On Saturday, November 19, 1988, Richard Frazier left on a hunting trip with two friends. They arrived at their hunting camp in Pocahontas County, West Virginia, early in the afternoon. The men were unable to hunt that day because of rain. They set up their camp and went grocery shopping instead.

Gun season for deer was to begin on Monday, November 21. The men spent Sunday in preparation for the next day, scouting for places to spot deer and to place their deer hunting tree stands.

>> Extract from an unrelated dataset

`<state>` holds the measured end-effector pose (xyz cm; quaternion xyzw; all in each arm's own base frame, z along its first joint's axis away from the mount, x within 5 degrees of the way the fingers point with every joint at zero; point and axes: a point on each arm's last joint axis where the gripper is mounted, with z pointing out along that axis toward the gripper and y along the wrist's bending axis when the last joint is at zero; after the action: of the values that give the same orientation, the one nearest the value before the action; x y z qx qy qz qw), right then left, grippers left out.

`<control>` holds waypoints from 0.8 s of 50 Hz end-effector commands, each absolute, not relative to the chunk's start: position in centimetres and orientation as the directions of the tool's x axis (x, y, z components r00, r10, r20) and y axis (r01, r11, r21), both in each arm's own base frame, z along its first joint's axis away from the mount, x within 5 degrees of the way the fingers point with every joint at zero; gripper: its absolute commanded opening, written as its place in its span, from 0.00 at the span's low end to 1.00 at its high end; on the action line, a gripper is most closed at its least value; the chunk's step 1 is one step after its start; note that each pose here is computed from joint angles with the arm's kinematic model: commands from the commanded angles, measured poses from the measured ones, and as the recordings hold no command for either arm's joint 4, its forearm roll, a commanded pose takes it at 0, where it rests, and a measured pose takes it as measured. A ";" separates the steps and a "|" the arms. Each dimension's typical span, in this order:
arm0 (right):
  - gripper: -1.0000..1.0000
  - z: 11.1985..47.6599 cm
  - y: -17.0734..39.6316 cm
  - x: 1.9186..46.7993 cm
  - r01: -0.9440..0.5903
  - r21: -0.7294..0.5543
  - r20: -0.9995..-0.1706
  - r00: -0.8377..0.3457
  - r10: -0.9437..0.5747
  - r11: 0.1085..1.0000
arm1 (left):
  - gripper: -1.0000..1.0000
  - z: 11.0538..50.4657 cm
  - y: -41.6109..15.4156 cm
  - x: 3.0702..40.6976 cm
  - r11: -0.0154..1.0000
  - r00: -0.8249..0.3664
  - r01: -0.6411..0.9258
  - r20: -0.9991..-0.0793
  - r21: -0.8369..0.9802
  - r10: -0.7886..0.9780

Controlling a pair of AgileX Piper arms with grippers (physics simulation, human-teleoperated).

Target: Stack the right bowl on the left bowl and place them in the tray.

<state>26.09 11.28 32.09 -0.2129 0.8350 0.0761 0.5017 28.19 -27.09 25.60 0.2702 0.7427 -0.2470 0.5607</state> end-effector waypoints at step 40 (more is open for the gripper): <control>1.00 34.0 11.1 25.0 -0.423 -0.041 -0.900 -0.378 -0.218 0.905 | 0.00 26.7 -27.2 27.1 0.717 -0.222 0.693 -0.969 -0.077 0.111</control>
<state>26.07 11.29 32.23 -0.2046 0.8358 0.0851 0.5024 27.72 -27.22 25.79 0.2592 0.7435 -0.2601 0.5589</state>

On Sunday evening the men were in a tent at their camp when a tree limb fell on the tent, striking and killing Frazier.

Frazier was a member of the National Rifle Association (NRA) at the time of his death. As a member of the NRA, he was covered by a group insurance policy providing benefits for accidental death or dismemberment resulting from a limited set of circumstances. At issue in the present case is the policy's provision for death benefits of $10,000 when death occurs "during the legal use of ... hunting equipment while hunting."

"It is well settled that 'the terms of an insurance policy should be understood in their plain, ordinary and popular sense, not in a strained or philosophical sense.' " Camden Fire Ins. Ass'n v. Johnson, 294 S.E.2d 116, 118 (W.Va.1982), quoting Polan v. Travelers Ins. Co., 156 W.Va. 250, 255, 192 S.E.2d 481, 484 (1972). We agree with the district court that in this case Frazier was neither hunting nor using hunting equipment, as these terms are ordinarily understood, at the time of his death. He was on a hunting trip, to be sure, but he was lying in a tent, awaiting the actual hunt the next day. When the limb fell, he was neither actively engaged in the pursuit of game, nor was he using equipment designed for use in the pursuit of game. For this reason, his administratrix is not entitled to recover under the policy.

As our review of the record and other materials before us reveals that it would not significantly aid the decisional process, we dispense with oral argument. The judgment of the district court is affirmed.